VMware Cloud Community
MaikoVA
Contributor
Contributor

Comunication error with the SAN

Hi !! I hope somebody can help my with this issue: I´m having problems with the cold cloning process, I have to migrate 3 HP servers and I successfully migrated one of them but since then every time I tried to migrate the other 2 servers after 1 or 3 hr the process crashed and the server reboot.

Yesterday I made a connection with the SAN (that has a "!" orange led) and the gurú tells me that the SAN has an error in module B.

Today I shutdown the 2 ESX servers, the SAN and the Switches in order to see if this could fix the problem ( a local guy from IBM told me to do it) but everything´s the same, I still see the "!" orange led and I´m not able to create a new Virtual machine or migrate a new server.

Thanks a lot.

Message was edited by: RDellimmagine

Move from New Site Feedback community.

0 Kudos
53 Replies
beagle_jbl
Enthusiast
Enthusiast

Also can you try port 903 - it appears port 903 is used for the console, 902 for the Virtual Center agent.

telnet 10.119.0.150 903

Is there a firewall between you and the ESX hosts.
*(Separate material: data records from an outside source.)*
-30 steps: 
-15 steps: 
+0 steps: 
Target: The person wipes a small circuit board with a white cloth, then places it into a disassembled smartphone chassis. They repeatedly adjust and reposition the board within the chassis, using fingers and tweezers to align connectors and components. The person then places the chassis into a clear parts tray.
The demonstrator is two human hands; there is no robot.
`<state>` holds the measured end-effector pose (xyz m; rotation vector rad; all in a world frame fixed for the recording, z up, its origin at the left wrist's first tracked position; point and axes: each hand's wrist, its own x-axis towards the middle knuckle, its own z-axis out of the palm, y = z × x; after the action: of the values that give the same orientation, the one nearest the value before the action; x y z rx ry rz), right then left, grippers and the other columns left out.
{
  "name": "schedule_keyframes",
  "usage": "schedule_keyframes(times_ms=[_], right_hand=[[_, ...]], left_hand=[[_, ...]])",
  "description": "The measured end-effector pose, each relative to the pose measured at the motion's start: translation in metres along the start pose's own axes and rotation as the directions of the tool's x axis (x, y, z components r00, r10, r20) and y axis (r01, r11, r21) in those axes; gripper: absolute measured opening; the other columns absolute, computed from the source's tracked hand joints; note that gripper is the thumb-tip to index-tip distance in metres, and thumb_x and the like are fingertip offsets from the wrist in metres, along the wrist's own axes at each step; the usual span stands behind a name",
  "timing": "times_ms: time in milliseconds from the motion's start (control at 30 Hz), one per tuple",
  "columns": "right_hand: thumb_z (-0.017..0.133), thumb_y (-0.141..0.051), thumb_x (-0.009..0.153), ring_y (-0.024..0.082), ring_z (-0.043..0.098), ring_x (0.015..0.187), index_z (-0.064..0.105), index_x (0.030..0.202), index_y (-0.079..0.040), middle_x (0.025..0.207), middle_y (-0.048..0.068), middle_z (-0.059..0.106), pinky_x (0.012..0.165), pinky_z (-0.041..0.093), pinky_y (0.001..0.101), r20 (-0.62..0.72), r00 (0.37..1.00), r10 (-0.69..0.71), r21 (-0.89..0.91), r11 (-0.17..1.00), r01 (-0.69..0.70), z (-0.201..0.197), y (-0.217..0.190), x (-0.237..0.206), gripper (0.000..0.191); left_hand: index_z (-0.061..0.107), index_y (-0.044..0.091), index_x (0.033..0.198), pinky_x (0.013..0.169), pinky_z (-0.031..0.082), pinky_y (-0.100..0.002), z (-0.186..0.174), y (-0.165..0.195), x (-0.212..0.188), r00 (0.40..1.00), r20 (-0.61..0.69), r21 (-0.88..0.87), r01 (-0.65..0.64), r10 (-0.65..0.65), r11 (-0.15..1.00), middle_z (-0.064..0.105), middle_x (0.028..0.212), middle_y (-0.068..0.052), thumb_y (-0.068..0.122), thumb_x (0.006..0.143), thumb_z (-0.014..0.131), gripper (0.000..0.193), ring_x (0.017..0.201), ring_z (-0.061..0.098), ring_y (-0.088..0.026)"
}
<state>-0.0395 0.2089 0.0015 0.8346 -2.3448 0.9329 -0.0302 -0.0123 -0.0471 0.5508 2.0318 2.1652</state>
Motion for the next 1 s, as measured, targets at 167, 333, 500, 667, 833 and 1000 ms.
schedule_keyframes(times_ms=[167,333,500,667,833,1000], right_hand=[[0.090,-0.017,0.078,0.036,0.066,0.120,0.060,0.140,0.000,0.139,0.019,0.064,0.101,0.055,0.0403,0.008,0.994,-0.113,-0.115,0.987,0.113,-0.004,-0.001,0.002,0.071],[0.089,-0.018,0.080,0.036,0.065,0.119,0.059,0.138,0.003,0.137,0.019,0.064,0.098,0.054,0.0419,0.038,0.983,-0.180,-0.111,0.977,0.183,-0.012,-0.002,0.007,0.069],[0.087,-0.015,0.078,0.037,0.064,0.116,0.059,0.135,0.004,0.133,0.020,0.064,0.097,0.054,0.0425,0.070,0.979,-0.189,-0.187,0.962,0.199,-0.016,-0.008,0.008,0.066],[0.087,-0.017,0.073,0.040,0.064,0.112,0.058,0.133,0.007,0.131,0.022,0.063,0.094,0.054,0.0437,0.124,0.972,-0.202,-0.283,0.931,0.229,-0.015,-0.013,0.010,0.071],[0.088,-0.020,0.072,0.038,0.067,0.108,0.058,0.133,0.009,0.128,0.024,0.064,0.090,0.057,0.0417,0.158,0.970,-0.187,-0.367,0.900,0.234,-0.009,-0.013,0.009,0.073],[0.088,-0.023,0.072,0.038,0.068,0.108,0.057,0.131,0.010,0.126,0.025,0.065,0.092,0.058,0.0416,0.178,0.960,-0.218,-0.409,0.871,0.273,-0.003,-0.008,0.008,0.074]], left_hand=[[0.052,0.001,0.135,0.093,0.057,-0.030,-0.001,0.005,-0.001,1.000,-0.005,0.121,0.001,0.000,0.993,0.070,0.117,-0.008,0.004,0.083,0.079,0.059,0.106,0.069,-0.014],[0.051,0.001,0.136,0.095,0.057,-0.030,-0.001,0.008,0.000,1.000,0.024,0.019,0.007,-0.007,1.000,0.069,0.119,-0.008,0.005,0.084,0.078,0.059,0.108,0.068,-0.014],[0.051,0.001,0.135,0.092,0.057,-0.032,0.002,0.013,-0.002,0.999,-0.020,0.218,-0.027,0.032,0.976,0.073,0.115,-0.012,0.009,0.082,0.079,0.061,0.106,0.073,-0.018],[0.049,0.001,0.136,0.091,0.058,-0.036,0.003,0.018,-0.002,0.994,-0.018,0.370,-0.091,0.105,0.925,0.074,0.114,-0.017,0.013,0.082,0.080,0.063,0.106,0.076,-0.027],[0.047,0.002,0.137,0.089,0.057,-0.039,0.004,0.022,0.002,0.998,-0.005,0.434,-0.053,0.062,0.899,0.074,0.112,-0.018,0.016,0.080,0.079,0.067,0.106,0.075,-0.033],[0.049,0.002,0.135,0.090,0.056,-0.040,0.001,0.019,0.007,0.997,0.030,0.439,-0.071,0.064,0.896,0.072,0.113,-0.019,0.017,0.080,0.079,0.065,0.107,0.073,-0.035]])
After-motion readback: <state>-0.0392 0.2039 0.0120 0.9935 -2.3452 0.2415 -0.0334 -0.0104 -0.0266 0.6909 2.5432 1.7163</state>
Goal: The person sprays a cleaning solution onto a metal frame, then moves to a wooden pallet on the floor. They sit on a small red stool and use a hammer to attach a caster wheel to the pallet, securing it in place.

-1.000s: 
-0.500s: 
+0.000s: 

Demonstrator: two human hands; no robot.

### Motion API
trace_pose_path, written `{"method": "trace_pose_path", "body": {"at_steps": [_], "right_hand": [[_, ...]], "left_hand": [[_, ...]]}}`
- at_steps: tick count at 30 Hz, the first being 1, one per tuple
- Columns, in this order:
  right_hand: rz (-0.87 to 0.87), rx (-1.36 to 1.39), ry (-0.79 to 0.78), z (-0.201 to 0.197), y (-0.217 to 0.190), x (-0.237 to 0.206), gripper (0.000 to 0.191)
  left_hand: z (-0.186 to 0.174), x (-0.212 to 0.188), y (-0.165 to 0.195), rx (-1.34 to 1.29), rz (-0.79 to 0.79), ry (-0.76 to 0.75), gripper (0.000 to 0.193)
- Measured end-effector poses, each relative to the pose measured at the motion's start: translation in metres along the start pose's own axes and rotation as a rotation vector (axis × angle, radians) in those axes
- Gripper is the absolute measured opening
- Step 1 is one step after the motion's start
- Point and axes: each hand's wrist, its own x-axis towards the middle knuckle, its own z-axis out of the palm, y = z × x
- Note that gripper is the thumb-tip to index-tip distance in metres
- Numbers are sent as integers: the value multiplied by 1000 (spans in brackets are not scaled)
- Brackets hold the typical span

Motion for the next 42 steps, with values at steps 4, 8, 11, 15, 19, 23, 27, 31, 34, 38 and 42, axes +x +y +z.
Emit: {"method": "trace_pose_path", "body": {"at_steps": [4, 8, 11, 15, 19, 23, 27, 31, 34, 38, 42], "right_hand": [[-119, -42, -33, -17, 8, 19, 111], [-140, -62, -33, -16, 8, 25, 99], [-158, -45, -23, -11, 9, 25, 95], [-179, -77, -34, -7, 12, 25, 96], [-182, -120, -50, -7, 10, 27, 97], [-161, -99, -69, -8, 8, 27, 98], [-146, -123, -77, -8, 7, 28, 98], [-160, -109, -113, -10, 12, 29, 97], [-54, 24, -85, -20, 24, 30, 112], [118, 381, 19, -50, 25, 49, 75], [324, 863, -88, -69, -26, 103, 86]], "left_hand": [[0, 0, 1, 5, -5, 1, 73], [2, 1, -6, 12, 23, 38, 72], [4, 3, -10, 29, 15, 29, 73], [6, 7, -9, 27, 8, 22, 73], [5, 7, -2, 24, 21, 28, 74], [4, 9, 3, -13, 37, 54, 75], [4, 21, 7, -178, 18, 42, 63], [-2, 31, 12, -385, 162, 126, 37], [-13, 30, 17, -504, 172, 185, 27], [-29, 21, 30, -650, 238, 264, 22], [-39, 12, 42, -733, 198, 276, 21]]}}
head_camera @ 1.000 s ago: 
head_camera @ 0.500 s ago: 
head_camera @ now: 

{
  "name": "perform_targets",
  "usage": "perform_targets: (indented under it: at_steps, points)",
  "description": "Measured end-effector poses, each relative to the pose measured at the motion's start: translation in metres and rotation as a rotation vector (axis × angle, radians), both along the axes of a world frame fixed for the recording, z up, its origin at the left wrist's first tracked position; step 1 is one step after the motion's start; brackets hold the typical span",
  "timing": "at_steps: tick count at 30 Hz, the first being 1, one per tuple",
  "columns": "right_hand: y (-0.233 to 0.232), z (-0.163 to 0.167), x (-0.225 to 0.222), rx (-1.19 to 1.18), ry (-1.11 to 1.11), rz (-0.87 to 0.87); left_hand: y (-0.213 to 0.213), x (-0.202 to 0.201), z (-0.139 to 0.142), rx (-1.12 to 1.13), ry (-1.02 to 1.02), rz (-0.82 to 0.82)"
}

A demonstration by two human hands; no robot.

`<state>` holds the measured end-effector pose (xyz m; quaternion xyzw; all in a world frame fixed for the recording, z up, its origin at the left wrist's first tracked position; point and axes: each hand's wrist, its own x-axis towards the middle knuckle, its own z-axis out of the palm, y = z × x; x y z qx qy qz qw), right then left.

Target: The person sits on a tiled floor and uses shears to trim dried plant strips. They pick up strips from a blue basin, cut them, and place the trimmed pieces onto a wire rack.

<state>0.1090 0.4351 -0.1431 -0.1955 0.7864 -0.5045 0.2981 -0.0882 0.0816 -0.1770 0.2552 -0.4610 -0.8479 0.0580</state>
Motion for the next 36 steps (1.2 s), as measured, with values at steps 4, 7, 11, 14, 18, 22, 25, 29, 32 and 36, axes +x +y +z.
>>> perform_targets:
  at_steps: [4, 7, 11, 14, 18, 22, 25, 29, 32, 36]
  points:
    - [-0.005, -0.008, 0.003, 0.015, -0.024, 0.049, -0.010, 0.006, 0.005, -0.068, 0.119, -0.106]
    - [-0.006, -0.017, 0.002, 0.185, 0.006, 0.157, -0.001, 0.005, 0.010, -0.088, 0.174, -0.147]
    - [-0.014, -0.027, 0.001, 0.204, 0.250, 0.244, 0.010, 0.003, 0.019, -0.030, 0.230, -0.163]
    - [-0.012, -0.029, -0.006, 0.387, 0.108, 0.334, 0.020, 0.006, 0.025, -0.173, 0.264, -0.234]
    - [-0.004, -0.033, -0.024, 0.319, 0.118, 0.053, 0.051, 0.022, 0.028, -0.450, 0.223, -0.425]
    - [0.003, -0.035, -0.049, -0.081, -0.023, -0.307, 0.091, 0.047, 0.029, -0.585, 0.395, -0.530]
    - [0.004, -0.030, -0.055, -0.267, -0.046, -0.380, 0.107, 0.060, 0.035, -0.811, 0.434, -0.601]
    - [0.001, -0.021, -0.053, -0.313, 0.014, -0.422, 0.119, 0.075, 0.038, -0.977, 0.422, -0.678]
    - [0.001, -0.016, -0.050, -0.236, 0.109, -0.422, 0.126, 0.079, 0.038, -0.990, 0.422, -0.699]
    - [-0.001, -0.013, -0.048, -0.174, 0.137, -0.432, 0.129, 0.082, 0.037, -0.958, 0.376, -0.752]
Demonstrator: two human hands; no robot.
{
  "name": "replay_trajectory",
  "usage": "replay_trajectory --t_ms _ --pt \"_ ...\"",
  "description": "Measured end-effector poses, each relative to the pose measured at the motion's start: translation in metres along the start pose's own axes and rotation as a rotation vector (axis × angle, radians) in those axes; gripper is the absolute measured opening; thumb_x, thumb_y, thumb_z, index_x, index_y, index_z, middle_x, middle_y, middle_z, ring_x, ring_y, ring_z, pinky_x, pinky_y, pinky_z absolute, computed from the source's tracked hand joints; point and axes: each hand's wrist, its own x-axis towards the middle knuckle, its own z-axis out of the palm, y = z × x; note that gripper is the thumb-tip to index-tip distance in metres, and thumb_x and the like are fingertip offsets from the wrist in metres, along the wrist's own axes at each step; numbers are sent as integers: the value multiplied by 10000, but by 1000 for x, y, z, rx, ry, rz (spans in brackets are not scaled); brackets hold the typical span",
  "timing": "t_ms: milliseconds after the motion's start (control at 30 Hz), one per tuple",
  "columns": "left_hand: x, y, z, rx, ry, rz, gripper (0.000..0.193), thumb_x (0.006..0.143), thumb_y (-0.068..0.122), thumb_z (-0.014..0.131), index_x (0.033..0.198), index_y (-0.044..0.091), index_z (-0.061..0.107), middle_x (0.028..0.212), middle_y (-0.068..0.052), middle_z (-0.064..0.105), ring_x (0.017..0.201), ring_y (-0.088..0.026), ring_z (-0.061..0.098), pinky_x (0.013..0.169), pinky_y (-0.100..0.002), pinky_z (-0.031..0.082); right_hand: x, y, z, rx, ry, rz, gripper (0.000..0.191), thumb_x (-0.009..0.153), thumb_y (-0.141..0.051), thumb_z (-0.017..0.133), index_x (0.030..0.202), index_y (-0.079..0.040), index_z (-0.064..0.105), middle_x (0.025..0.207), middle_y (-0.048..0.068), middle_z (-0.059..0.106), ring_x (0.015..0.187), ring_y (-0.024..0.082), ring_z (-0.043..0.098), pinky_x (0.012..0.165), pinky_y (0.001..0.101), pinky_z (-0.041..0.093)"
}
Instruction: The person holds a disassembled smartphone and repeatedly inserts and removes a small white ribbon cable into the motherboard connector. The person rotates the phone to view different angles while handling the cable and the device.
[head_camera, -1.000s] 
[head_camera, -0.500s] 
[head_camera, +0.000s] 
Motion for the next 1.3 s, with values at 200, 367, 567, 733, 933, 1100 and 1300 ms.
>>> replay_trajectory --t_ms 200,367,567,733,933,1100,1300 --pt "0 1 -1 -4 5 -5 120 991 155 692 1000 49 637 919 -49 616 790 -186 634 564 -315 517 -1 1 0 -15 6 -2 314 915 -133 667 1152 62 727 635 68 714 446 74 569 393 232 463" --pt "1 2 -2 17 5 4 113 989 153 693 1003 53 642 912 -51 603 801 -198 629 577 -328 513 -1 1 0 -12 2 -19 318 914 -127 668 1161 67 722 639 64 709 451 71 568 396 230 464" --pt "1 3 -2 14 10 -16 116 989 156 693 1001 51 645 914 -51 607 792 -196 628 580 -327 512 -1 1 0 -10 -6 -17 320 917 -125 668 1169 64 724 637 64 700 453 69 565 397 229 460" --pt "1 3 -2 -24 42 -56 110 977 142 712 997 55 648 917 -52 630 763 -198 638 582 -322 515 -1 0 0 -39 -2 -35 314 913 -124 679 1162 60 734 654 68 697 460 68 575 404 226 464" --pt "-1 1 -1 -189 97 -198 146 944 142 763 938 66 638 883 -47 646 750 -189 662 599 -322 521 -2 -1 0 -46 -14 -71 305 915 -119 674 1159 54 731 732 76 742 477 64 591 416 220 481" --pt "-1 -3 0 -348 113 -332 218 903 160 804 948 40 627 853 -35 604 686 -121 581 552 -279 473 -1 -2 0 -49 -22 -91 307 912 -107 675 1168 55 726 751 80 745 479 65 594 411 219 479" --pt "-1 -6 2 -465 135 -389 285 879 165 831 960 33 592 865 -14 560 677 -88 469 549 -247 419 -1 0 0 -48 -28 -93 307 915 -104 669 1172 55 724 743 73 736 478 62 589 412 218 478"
What version of ESX server are you running?

Can you try both telnets to the other ESX host and send screen shots.

0 Kudos
MaikoVA
Contributor
Contributor

Looks like 903 is not working

Saludos / Regards

0 Kudos
MaikoVA
Contributor
Contributor

Sorry !!

Here´s the file

Saludos / Regards

0 Kudos
beagle_jbl
Enthusiast
Enthusiast

A few important pieces of info:

1) Is there a firewall between your PC(the one running VI Client) and the ESX Server Service Console (10.119.0.150)?

2) Is there a firewall on your PC that might restrict outbound traffic?

3) What version of ESX Server are you sunning on the ESX Host in question, is it 3.0, 3.0.1, or 3.0.2?

0 Kudos
MaikoVA
Contributor
Contributor

Hi !!

Answers:

1. There´s no Firewall between the Pc and the ESX

2. We use the Trend office scan firewall but is disable in that particular

Pc

3. The version .... I´m not really sure about this. The "local" pc that we

use for License Server and VMware Virtual Infrastructure Client 2.0 has no

firewall (windows or trend)

Saludos / Regards

0 Kudos
MaikoVA
Contributor
Contributor

It´s 3.0.1

Saludos / Regards

0 Kudos
beagle_jbl
Enthusiast
Enthusiast

Wierd. There should definitely be a response on port 903 just like there was on 902. Port 903 is for the listener for the console - on every ESX server. One workaround that may fix the issue is by executing the following command from the ESX console: /sbin/service network restart

That seems to have resolved the issue for some although it crops up from time to time apparently. Reinstalling ESX would like fix the issue permanently but if you are more keen on resolving that I am willing to assist. Anyhow, try running that command on the "bad" ESX server and then try to open the console on one of the VMs. If that works then we know where the problem is.

0 Kudos
christianZ
Champion
Champion

Well I'm not sure whether such "quick and dirty" configuration should be good for the future production.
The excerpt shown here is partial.